David Perlmutter, neurologist and author of Brain Maker, says that coffee is one of his recommendations for preventing Alzheimer’s and brain disease.

“I’m a big fan of coffee, and super thankful that it’s not only savory but brain-healthy as well. Not only does coffee activate our Nrf2 pathways, helping to fight off oxidative stress and protect against neurodegenerative diseases, but recent studies have found that high levels of coffee consumption can be associated with up to a 65% reduction in risk for dementia.”

Coffee may protect against Parkinson’s disease: Moderate doses of caffeinated coffee have been linked to a protective effect against Parkinson’s disease. One study found that one to three cups per day offered the best protection for women, but in men, higher caffeine levels tended to lower their risk.
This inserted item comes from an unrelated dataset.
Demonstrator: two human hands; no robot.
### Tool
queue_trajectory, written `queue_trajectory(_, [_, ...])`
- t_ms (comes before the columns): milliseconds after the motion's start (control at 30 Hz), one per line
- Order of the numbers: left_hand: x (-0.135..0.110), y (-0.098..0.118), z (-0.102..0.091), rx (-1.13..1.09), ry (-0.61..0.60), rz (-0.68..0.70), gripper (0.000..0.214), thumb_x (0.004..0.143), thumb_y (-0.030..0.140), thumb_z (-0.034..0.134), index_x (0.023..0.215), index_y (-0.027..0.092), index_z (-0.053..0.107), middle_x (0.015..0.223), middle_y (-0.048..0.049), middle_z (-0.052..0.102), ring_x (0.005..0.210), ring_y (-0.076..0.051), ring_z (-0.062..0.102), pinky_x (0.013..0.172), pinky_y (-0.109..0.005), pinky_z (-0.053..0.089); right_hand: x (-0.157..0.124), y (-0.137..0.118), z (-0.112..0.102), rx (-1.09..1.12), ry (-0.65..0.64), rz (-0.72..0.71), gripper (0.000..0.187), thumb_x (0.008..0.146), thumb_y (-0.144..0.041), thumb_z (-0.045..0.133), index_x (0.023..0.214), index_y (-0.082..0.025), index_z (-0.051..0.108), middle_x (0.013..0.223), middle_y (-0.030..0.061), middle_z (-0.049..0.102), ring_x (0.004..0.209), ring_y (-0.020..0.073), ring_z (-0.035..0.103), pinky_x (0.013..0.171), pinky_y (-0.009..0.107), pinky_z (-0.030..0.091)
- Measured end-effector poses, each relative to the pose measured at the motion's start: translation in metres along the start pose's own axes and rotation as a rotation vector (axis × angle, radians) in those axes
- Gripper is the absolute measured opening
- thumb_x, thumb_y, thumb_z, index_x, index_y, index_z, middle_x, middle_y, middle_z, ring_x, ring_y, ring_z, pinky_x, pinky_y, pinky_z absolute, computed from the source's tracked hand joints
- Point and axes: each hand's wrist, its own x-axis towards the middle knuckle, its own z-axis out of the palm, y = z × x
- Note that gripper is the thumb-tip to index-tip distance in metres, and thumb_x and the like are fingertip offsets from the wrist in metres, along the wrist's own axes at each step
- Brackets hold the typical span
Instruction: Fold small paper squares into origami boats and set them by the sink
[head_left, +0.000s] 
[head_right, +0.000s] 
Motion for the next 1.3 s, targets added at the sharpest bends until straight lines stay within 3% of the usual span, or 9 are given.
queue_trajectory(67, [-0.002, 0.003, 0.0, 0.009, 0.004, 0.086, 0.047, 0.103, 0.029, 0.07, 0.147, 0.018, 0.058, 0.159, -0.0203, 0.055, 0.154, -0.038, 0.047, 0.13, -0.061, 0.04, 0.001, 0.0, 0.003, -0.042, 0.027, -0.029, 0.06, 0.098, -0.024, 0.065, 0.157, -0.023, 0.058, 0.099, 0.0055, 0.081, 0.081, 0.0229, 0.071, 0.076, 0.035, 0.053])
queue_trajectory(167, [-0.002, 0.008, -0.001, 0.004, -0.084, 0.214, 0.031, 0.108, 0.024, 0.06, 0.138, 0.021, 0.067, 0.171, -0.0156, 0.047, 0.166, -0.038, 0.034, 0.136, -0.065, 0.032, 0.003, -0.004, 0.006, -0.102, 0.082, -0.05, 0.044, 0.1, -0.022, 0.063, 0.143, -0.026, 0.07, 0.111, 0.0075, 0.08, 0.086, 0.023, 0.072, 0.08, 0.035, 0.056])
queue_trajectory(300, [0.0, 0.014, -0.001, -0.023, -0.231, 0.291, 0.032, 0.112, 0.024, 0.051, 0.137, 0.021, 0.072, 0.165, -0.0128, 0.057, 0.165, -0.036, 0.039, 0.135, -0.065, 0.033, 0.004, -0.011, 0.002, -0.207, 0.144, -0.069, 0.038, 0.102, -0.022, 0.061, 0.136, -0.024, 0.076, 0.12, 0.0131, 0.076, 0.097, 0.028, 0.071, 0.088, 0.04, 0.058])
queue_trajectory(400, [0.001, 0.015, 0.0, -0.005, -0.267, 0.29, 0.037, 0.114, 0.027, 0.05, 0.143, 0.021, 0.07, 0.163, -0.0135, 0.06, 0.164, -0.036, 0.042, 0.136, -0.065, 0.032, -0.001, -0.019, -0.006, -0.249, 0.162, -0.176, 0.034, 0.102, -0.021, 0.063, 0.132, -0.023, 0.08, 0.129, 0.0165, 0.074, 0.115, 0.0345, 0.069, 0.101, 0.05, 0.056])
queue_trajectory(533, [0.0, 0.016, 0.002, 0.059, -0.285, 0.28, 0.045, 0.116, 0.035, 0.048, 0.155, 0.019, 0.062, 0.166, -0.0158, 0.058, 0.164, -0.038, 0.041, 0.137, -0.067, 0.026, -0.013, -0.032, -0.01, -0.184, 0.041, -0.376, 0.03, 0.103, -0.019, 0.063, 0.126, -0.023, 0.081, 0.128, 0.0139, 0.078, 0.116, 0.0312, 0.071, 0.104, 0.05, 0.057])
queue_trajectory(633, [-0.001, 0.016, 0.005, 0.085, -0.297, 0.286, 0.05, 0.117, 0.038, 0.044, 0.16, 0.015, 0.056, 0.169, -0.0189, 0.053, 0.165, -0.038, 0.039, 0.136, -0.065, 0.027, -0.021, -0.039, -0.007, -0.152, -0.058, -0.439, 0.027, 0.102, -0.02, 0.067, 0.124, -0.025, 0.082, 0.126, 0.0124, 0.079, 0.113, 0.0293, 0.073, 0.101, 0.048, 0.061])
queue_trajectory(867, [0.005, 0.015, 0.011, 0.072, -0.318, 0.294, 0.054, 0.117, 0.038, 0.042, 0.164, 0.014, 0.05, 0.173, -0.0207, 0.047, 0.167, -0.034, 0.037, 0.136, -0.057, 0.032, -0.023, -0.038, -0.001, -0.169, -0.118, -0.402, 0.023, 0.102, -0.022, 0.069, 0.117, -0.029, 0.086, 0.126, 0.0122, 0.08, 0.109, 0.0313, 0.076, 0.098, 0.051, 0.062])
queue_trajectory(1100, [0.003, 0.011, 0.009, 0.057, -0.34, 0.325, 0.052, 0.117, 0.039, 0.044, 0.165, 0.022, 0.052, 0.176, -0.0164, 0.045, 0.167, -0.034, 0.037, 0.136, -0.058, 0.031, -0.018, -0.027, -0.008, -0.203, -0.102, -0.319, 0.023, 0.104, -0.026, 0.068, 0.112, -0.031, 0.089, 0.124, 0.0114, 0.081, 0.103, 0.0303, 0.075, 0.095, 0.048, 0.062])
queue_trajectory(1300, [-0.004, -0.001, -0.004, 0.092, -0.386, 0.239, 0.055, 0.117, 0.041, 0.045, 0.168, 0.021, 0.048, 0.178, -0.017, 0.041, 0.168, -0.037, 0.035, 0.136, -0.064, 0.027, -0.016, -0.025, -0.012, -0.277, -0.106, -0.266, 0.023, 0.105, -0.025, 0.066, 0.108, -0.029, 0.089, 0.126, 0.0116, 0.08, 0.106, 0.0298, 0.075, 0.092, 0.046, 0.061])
Coffee may protect women from dementia: One study looked at the protective effect of caffeine on cognitive decline and found that dietary caffeine consumption was associated with a lower risk of dementia and cognitive decline in women. No significant association was found in men.

Coffee may positively affect mood: Caffeine causes changes to a variety of neurotransmitters in the brain. One way it accomplishes this is by blocking the binding of both adenosine and benzodiazepine receptor ligands. These neurotransmitters slow brain activity, so blocking their receptors lessens this effect. Caffeine users have reported improvement in cognitive function and mood in 23 studies.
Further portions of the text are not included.